[Records excerpted from a collection]

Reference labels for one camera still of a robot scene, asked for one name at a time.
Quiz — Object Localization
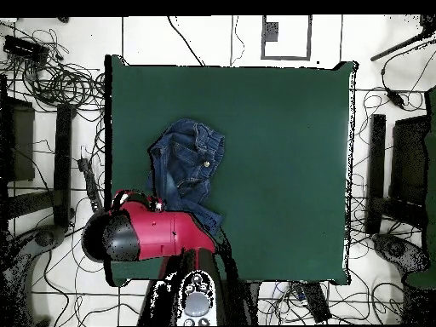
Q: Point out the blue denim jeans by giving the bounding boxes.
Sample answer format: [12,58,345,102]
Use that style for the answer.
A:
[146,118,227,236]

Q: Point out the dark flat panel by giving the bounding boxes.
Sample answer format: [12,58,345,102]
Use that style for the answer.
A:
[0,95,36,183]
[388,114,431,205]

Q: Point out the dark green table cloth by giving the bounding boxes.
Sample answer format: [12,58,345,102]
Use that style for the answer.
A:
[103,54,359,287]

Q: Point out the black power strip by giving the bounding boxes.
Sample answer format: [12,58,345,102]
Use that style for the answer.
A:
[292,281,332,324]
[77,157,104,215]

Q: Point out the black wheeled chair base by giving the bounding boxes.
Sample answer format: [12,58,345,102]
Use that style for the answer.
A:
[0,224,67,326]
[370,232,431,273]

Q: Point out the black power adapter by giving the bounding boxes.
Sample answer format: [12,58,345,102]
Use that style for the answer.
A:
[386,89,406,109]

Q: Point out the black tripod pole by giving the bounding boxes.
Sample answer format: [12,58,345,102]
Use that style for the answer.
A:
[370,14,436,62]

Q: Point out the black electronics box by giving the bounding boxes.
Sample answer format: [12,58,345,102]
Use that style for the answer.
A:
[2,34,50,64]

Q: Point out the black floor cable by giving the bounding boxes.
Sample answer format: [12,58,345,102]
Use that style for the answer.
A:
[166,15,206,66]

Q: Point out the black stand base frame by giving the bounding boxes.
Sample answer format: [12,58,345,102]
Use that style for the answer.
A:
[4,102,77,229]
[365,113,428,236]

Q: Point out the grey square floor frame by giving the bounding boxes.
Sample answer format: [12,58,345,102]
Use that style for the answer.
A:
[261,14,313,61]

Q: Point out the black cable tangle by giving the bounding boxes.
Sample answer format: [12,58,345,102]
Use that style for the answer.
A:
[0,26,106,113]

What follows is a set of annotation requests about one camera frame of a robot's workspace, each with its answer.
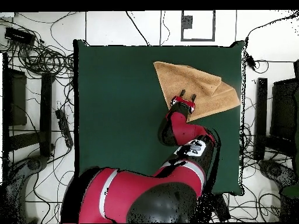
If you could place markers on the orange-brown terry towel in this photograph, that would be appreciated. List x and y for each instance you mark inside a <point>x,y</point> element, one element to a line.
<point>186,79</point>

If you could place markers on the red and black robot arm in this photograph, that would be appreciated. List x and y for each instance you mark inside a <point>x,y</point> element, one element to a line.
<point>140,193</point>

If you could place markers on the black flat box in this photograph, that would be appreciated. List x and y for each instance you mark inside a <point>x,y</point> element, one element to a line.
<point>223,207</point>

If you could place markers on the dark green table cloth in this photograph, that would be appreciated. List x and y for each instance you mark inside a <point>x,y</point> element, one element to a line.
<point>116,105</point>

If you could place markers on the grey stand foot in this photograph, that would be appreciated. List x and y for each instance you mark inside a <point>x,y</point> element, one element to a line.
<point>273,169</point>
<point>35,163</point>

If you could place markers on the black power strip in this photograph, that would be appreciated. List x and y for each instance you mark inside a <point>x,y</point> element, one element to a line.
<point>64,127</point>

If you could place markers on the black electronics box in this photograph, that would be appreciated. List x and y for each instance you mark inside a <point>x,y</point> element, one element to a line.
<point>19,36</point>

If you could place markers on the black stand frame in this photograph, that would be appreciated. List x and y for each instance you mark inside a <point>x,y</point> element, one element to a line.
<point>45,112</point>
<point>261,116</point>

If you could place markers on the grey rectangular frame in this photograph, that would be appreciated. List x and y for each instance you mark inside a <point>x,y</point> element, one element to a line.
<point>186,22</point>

REQUIREMENT →
Every line above in which the word "dark" occurs is to be copied.

SOLUTION FOR THIS EXERCISE →
Q: Point out the dark flat panel by giving the bounding boxes.
Q: Point out the dark green table cloth by giving the bounding boxes.
If you could place markers on the dark green table cloth in this photograph, that would be appreciated. List x and y for each instance you mark inside a <point>x,y</point> element, one element to a line.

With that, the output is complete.